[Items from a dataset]
· · ·

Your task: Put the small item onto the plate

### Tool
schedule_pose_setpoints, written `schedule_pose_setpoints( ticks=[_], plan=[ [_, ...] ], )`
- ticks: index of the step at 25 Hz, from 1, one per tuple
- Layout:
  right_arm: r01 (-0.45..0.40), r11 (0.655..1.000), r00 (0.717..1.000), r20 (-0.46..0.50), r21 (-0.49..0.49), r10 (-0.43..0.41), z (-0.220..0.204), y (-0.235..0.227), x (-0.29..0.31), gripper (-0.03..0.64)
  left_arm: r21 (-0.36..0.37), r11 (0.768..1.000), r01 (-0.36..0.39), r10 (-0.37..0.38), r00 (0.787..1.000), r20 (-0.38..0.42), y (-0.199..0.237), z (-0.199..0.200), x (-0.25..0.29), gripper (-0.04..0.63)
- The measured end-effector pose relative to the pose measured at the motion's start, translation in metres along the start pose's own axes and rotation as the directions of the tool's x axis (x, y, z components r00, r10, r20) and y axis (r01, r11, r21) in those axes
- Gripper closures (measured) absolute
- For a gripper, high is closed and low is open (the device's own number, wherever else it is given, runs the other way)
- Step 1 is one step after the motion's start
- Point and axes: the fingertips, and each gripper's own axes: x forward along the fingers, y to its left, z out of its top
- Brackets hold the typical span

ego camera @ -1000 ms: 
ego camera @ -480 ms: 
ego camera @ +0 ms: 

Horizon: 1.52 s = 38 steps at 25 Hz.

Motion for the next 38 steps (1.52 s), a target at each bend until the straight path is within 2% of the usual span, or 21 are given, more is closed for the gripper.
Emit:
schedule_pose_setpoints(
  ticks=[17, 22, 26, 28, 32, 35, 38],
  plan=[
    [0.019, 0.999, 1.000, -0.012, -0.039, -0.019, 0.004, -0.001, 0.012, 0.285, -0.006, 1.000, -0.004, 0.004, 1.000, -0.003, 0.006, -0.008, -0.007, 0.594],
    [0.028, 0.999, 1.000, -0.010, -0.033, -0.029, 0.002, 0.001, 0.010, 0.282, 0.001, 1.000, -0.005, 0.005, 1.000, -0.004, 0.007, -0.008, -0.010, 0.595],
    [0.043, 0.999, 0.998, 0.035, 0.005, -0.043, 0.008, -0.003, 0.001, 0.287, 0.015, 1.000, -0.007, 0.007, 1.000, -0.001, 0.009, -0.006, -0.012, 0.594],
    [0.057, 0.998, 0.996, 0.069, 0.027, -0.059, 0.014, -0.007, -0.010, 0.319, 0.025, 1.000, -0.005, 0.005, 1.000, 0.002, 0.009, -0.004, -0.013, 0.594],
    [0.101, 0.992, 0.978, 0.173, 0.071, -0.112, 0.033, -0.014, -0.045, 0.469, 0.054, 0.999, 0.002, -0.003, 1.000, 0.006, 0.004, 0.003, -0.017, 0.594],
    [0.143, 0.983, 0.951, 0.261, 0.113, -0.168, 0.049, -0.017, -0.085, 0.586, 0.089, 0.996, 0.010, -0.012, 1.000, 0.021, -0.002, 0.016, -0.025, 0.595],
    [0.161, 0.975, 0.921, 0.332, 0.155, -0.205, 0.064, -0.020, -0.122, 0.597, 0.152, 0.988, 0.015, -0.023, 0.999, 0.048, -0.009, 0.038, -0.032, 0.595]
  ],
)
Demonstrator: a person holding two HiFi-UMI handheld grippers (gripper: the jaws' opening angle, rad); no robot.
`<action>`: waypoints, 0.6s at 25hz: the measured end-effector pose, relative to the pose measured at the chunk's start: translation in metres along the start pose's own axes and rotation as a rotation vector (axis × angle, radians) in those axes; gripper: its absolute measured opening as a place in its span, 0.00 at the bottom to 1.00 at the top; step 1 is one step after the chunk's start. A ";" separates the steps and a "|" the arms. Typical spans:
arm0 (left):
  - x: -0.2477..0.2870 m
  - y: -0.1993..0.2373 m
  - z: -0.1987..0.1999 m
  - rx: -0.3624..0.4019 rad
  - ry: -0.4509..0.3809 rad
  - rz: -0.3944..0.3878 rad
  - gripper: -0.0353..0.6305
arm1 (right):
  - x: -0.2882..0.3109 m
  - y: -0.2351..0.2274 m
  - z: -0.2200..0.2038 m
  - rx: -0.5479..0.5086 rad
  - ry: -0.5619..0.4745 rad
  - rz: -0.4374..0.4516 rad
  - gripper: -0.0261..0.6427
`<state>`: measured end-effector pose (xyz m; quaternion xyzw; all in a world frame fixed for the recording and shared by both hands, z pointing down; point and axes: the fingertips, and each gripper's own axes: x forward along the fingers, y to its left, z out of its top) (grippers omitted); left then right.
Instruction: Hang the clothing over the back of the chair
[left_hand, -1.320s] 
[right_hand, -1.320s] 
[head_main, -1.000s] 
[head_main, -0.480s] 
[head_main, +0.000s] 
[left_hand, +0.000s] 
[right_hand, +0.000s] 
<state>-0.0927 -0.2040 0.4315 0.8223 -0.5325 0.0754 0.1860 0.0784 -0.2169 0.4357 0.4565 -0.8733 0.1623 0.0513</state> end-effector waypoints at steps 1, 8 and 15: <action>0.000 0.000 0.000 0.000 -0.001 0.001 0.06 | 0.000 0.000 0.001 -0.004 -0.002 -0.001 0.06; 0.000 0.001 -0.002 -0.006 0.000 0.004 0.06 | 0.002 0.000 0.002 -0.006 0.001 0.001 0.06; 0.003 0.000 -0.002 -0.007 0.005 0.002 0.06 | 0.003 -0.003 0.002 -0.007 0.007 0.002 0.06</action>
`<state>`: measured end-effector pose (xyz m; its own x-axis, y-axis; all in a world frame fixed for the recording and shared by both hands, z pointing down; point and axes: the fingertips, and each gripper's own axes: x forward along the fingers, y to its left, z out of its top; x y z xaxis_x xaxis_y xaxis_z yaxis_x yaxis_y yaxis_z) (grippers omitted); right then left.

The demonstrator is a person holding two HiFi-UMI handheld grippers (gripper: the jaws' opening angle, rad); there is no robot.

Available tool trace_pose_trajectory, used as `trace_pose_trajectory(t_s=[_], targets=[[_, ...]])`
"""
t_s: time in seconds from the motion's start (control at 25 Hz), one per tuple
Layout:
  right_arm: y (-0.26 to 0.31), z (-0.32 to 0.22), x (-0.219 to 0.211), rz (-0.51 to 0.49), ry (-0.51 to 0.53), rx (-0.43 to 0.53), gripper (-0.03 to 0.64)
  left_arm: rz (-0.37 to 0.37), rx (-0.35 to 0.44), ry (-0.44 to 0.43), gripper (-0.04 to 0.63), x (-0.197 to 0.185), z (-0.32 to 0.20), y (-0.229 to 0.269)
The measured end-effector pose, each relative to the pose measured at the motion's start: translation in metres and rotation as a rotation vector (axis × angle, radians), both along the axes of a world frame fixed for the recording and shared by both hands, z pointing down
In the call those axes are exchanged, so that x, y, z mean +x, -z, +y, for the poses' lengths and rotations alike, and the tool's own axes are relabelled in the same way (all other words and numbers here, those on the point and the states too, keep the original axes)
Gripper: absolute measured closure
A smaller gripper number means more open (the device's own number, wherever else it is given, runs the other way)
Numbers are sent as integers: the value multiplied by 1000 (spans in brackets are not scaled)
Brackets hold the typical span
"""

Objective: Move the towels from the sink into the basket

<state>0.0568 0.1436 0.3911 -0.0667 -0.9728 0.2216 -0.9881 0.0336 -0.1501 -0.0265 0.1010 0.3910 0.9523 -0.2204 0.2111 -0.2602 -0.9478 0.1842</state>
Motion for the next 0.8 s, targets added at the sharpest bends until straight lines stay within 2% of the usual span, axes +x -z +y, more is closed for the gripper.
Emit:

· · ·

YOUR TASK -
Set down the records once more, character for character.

RESULT FOR THIS TASK -
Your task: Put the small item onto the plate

### Tool
schedule_pose_setpoints, written `schedule_pose_setpoints( ticks=[_], plan=[ [_, ...] ], )`
- ticks: index of the step at 25 Hz, from 1, one per tuple
- Layout:
  right_arm: r01 (-0.45..0.40), r11 (0.655..1.000), r00 (0.717..1.000), r20 (-0.46..0.50), r21 (-0.49..0.49), r10 (-0.43..0.41), z (-0.220..0.204), y (-0.235..0.227), x (-0.29..0.31), gripper (-0.03..0.64)
  left_arm: r21 (-0.36..0.37), r11 (0.768..1.000), r01 (-0.36..0.39), r10 (-0.37..0.38), r00 (0.787..1.000), r20 (-0.38..0.42), y (-0.199..0.237), z (-0.199..0.200), x (-0.25..0.29), gripper (-0.04..0.63)
- The measured end-effector pose relative to the pose measured at the motion's start, translation in metres along the start pose's own axes and rotation as the directions of the tool's x axis (x, y, z components r00, r10, r20) and y axis (r01, r11, r21) in those axes
- Gripper closures (measured) absolute
- For a gripper, high is closed and low is open (the device's own number, wherever else it is given, runs the other way)
- Step 1 is one step after the motion's start
- Point and axes: the fingertips, and each gripper's own axes: x forward along the fingers, y to its left, z out of its top
- Brackets hold the typical span

ego camera @ -1000 ms: 
ego camera @ -480 ms: 
ego camera @ +0 ms: 

Horizon: 1.52 s = 38 steps at 25 Hz.

Motion for the next 38 steps (1.52 s), a target at each bend until the straight path is within 2% of the usual span, or 21 are given, more is closed for the gripper.
Emit:
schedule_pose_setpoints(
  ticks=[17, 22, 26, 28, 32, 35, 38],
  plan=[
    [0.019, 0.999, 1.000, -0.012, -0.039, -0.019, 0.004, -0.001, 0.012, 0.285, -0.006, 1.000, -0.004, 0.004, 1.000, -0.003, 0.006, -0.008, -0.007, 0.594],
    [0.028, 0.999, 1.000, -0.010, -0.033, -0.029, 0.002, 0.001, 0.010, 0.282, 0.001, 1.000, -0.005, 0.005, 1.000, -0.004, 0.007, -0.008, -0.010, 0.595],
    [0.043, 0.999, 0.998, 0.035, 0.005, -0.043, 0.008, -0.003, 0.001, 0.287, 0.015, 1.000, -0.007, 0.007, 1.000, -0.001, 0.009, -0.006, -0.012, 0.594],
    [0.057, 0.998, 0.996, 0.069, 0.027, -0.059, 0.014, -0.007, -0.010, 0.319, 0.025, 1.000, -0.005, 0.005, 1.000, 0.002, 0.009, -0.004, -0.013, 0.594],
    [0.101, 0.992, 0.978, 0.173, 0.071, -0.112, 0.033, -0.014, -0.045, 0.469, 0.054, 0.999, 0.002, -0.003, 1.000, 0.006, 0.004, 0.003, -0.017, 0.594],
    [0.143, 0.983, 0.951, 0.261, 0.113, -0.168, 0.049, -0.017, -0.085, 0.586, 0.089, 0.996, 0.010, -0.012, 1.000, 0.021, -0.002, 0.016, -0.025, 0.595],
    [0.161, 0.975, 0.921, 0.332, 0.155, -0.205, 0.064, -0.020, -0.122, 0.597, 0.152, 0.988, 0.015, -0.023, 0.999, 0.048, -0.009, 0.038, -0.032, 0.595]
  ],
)
Demonstrator: a person holding two HiFi-UMI handheld grippers (gripper: the jaws' opening angle, rad); no robot.
`<action>`: waypoints, 0.6s at 25hz: the measured end-effector pose, relative to the pose measured at the chunk's start: translation in metres along the start pose's own axes and rotation as a rotation vector (axis × angle, radians) in those axes; gripper: its absolute measured opening as a place in its span, 0.00 at the bottom to 1.00 at the top; step 1 is one step after the chunk's start. A ";" separates the steps and a "|" the arms. Typical spans:
arm0 (left):
  - x: -0.2477..0.2870 m
  - y: -0.1993..0.2373 m
  - z: -0.1987..0.1999 m
  - rx: -0.3624..0.4019 rad
  - ry: -0.4509..0.3809 rad
  - rz: -0.3944..0.3878 rad
  - gripper: -0.0353..0.6305
arm1 (right):
  - x: -0.2882..0.3109 m
  - y: -0.2351..0.2274 m
  - z: -0.2200..0.2038 m
  - rx: -0.5479..0.5086 rad
  - ry: -0.5619..0.4745 rad
  - rz: -0.4374..0.4516 rad
  - gripper: -0.0261..0.6427
`<state>`: measured end-effector pose (xyz m; quaternion xyzw; all in a world frame fixed for the recording and shared by both hands, z pointing down; point and axes: the fingertips, and each gripper's own axes: x forward along the fingers, y to its left, z out of its top) (grippers omitted); left then right.
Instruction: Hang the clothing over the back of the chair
[left_hand, -1.320s] 
[right_hand, -1.320s] 
[head_main, -1.000s] 
[head_main, -0.480s] 
[head_main, +0.000s] 
[left_hand, +0.000s] 
[right_hand, +0.000s] 
<state>-0.0927 -0.2040 0.4315 0.8223 -0.5325 0.0754 0.1860 0.0784 -0.2169 0.4357 0.4565 -0.8733 0.1623 0.0513</state> end-effector waypoints at steps 1, 8 and 15: <action>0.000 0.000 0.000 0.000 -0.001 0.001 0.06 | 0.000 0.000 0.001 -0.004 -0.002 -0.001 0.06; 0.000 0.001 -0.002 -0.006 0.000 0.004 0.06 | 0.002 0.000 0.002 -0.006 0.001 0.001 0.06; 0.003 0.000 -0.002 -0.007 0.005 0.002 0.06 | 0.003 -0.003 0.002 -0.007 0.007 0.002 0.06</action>
`<state>`: measured end-effector pose (xyz m; its own x-axis, y-axis; all in a world frame fixed for the recording and shared by both hands, z pointing down; point and axes: the fingertips, and each gripper's own axes: x forward along the fingers, y to its left, z out of its top; x y z xaxis_x xaxis_y xaxis_z yaxis_x yaxis_y yaxis_z) (grippers omitted); right then left.

The demonstrator is a person holding two HiFi-UMI handheld grippers (gripper: the jaws' opening angle, rad); there is no robot.

Available tool trace_pose_trajectory, used as `trace_pose_trajectory(t_s=[_], targets=[[_, ...]])`
"""
t_s: time in seconds from the motion's start (control at 25 Hz), one per tuple
Layout:
  right_arm: y (-0.26 to 0.31), z (-0.32 to 0.22), x (-0.219 to 0.211), rz (-0.51 to 0.49), ry (-0.51 to 0.53), rx (-0.43 to 0.53), gripper (-0.03 to 0.64)
  left_arm: rz (-0.37 to 0.37), rx (-0.35 to 0.44), ry (-0.44 to 0.43), gripper (-0.04 to 0.63), x (-0.197 to 0.185), z (-0.32 to 0.20), y (-0.229 to 0.269)
The measured end-effector pose, each relative to the pose measured at the motion's start: translation in metres and rotation as a rotation vector (axis × angle, radians), both along the axes of a world frame fixed for the recording and shared by both hands, z pointing down
In the call those axes are exchanged, so that x, y, z mean +x, -z, +y, for the poses' lengths and rotations alike, and the tool's own axes are relabelled in the same way (all other words and numbers here, those on the point and the states too, keep the original axes)
Gripper: absolute measured closure
A smaller gripper number means more open (the device's own number, wherever else it is given, runs the other way)
Numbers are sent as integers: the value multiplied by 1000 (spans in brackets are not scaled)
Brackets hold the typical span
"""

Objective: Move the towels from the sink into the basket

<state>0.0568 0.1436 0.3911 -0.0667 -0.9728 0.2216 -0.9881 0.0336 -0.1501 -0.0265 0.1010 0.3910 0.9523 -0.2204 0.2111 -0.2602 -0.9478 0.1842</state>
Motion for the next 0.8 s, targets added at the sharpest bends until straight lines stay within 2% of the usual span, axes +x -z +y, more is closed for the gripper.
Emit:

The given output is the complete response.